Und darum geht es, zumindest im Einzelfall. Deshalb ist es zu
begrüßen, dass eine – wenn auch kleine, so doch verständnisbereite
und vor allem fachlich versierte – Gruppierung von Ärzten und
Psychologen sich dieses Themas angenommen hat, kurz umschrieben als
»Traumatisierung« in (Ost-)Deutschland, was Geschichte und
Gegenwart anbelangt. In den entsprechenden Tagungen ging es zuerst
um sehr spezifische (insbesondere psychoanalytische) Zugänge, dann
um multikulturelle Übergangs-Phänomene und schließlich um die
Biographien, die Einzelschicksale.
Inzwischen gilt es die wohl am schwersten zu bearbeitenden Folgen
anzugehen, nämlich die »Annäherung an so viel Schmerz, Wut, Scham,
Schuld und Trauer«, wie im Vorwort des Sammelbandes von Z. Seidler
und M. J. Froese geschrieben steht. Die erweiterte Neuauflage der
Ausgabe von 2006 über die äußere und innere Realität in
(Ost-)Deutschland, die Traumatisierungen, erst durch den Krieg und
später durch politische Repressionen, schließlich die Psychoanalyse
in Zeiten von »Wende«, Mauerfall und deutscher Vereinigung mit den
historischen Umbrüchen, auch als Herausforderung für
psychoanalytisches Denken, ist ein wohl einmaliges Dokument, das
wir nicht nur verschiedenen Generationen schuldig sind, sondern
auch der Zukunft unseres wiedervereinigten Volkes.
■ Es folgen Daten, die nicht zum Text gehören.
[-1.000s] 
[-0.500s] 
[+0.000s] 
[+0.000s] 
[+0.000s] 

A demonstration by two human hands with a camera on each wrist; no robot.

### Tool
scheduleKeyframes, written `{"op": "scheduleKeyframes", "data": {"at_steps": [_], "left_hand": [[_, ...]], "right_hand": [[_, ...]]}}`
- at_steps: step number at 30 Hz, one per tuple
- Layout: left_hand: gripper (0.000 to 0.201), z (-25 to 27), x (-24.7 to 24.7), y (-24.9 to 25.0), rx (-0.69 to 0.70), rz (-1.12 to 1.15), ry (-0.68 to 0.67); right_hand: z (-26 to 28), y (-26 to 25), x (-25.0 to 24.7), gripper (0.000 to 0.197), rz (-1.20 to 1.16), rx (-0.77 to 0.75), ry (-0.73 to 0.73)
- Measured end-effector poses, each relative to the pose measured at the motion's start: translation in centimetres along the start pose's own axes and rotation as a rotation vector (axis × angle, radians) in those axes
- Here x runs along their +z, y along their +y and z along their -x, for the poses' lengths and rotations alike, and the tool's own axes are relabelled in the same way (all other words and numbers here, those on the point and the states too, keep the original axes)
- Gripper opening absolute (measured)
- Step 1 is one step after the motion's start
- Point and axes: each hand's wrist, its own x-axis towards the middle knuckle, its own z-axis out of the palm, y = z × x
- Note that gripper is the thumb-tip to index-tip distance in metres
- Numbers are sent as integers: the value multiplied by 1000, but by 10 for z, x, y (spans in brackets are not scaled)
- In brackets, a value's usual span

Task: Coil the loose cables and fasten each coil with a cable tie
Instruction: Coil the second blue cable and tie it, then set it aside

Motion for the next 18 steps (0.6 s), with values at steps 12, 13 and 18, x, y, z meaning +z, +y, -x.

Denn was schon
die Weltkriegs-, insbesondere die Überlebenden-Opfer feststellen
mussten, dürfte in eventuell weniger traumatischer Form auch für
Ost-Deutschland gelten: Man nimmt auf beiden Seiten und im Osten
wahrscheinlich noch ausgeprägter an der Geschichtsschreibung nach
wie vor wenig Anteil. So werden auch die seelischen Traumata
verdrängt, verleugnet, vergessen, stellen einen abgespaltenen Teil
der jüngeren deutschen Geschichte dar. Doch Sprachlosigkeit und
Tabus verhindern nicht nur jede Wundheilung, sondern verursachen
Selbstverletzungen. Und sie spielen bei der Weitergabe von Traumata
an die nächsten Generationen eine zentrale Rolle; genau das müssten
wir eigentlich aus der Vergangenheit gelernt haben (s. o.). Aber es
verhallt reaktionslos im Lauf der aktuellen Geschichte. Doch die
Realität holt uns ein: Unbewusst tradierte Identifikationen mit den
Tätern sowie Scham- und Schuldgefühle erfordern Aufklärung und vor
allem öffentliche Debatte, so der Tenor des neu und erweitert
aufgelegten Sammelbandes, bei dem sich vor allem Psychoanalytiker
mit der politischen »kranken Geschichtsschreibung« zu Wort
melden.
Nicht nur ein wichtiger, sondern eigentlich Pflicht-Beitrag aus
psycho-historischer Sicht. Denn wie heißt es zutreffend: Das Jahr
1989 brachte den DDR-Bürgern neben der Freiheit auch Entfremdung,
Verlust, emotionale Obdachlosigkeit – und damit auch seelische
Verwundungen. 20 Jahre nach dem Mauerfall werden diese nun
zunehmend sichtbar. Doch sie sollten endlich öffentlich bearbeitet
und bewältigbar werden. Das Buch über die Traumatisierungen in
(Ost-)Deutschland ist dazu ein wertvoller Baustein.